O’Toole also says he will propose minimum North American standards to Joe Biden’s administration for key industrial sectors, “backed up by border carbon adjustments to prevent leakage of emissions — and jobs — to countries with lower environmental and emissions standards like China. This will allow us to raise standards for trade-exposed sectors.”

To force high-polluting countries such as China to “clean up their act,” the CPC says it will study setting up carbon border tariffs that “reflect the amount of carbon emissions attributed to goods imported into Canada.”

“Producers in countries with emissions reductions mechanisms that are compatible with our own will be exempt. We will urge our American trade partners to adopt this approach as well.”

Carbon border adjustments are a hot topic in international trade circles, including in the European Union, where its Green Deal includes plans, albeit contentious and complicated ones, for the world’s first carbon tariff.

O’Toole’s announcement of a price on carbon incited strong pushback from loyal CPC members, including many on the Prairies. Already on tenuous ground with his members, O’Toole is gambling having a credible climate plan will succeed in brining moderate voters into the fold.

“Wherever carbon taxes have been tried, governments have been unable to resist the billions of dollars they bring in,” the CPC said in its plan.

“This is true in Canada today, where the Trudeau government is only returning to Canadians some of the revenue the carbon tax brings in — and where some Canadians, particularly farmers and those living in rural areas, are unfairly penalized.”

O’Toole’s predecessor, Andrew Scheer, largely ran and lost the 2019 election on the need for carbon pricing. The majority of voters chose a party with a plan to price carbon.

‘Very concerned’

Maintaining the enthusiastic support of CPC members who continue to oppose such policy will be a challenge. For farmers, in particular, the pending increases in the governing Liberals’ tax on carbon are a sore spot.
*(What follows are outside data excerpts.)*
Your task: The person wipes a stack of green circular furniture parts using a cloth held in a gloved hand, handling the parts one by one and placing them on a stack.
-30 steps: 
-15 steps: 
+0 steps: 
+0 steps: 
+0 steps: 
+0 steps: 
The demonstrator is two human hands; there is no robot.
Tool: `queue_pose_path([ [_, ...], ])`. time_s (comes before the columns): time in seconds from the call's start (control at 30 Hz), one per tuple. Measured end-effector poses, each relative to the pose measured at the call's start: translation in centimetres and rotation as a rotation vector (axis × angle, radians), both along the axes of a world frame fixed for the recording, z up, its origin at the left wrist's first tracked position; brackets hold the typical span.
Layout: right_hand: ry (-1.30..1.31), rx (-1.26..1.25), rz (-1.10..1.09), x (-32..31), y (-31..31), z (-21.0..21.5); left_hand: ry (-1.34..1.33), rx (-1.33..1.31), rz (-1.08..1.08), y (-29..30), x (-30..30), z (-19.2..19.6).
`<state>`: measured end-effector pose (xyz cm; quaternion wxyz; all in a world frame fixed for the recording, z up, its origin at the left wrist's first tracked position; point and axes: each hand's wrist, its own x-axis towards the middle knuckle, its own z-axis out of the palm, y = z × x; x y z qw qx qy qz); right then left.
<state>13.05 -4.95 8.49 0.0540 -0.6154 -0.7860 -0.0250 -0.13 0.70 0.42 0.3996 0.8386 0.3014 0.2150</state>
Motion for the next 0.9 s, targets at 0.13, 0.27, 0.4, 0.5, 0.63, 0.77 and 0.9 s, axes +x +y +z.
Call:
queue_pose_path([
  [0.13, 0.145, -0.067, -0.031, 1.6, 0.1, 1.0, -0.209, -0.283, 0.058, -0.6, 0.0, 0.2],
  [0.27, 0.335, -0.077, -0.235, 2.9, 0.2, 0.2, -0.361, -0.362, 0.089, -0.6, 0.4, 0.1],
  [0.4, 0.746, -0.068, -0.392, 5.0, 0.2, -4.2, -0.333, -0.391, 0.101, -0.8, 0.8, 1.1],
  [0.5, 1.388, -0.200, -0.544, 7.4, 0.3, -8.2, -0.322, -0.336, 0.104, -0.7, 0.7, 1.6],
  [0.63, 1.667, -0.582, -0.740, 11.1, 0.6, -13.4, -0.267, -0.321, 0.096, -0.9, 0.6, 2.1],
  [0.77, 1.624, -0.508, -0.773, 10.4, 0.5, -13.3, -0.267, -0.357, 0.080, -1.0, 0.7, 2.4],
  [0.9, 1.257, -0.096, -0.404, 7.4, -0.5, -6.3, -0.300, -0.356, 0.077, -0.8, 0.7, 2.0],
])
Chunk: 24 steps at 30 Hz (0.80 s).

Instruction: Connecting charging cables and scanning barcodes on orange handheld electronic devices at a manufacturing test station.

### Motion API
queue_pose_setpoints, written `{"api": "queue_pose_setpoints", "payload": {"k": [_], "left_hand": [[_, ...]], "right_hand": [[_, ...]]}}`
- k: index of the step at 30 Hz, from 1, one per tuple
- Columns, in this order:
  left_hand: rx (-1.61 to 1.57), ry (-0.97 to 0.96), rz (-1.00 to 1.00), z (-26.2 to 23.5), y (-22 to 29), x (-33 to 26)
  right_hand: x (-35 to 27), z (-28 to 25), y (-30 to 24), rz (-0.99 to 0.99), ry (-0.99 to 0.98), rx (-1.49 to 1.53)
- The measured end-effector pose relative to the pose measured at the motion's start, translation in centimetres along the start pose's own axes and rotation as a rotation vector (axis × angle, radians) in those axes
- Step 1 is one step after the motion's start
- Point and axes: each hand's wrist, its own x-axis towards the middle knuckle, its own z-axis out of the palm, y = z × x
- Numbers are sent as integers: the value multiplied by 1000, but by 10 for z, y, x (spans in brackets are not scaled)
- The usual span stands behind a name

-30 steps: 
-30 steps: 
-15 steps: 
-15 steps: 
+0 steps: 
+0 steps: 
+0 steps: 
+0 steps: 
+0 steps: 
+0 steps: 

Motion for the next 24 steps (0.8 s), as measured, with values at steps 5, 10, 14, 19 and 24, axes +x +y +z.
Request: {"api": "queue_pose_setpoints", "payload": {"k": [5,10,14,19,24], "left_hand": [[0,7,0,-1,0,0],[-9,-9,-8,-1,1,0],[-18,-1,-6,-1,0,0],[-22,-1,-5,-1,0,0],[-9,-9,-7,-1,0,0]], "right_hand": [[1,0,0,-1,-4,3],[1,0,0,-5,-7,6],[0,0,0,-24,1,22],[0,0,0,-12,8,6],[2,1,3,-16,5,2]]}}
A new poll of 719 Canadian farmers, run April 9-10 by Stratus Ag Research, saw the “rising cost of carbon tax” ranking highest on a list of springtime concerns about which respondents described themselves as “very concerned.”

Specifically, 62.3 per cent of respondents in the Stratus poll said they were “very concerned” about the rising cost of the carbon tax — ranked ahead of the rising prices of ag inputs generally (44.5 per cent), drought conditions (38.2 per cent), volatility in commodity prices (22.1 per cent) and trade disruptions (18.9 per cent).

Respondents ranking themselves as either a 5 or 4 on a concern scale of 1 (not at all concerned) to 5 (very concerned) about carbon tax costs totalled 81.1 per cent, just behind rising input prices at 81.9 per cent.

Stratus, based near Guelph, said its poll sample is considered accurate plus or minus 3.7 per cent 19 times out of 20.

Farmers’ level of concern aside, those who have long opposed carbon pricing aren’t likely to find a political home elsewhere, as each of Canada’s major federal parties remains in favour of it.

Saskatchewan Premier Scott Moe, for one, appears to place himself in this category. While claiming he remains opposed to both plans, he was quoted this week as favouring the CPC over the Liberals.

It is unlikely Moe and his caucus colleagues in the governing Saskatchewan Party will be forced to burn their CPC membership cards, as the few remaining Saskatchewan Party MLAs with Liberal memberships did following the introduction of Trudeau’s price on carbon.

A federal carbon pricing plan will only be needed in instances where provinces choose not to implement an adequate climate plan of their own.

— D.C. Fraser reports for Glacier FarmMedia from Ottawa. Includes files from Glacier FarmMedia Network staff.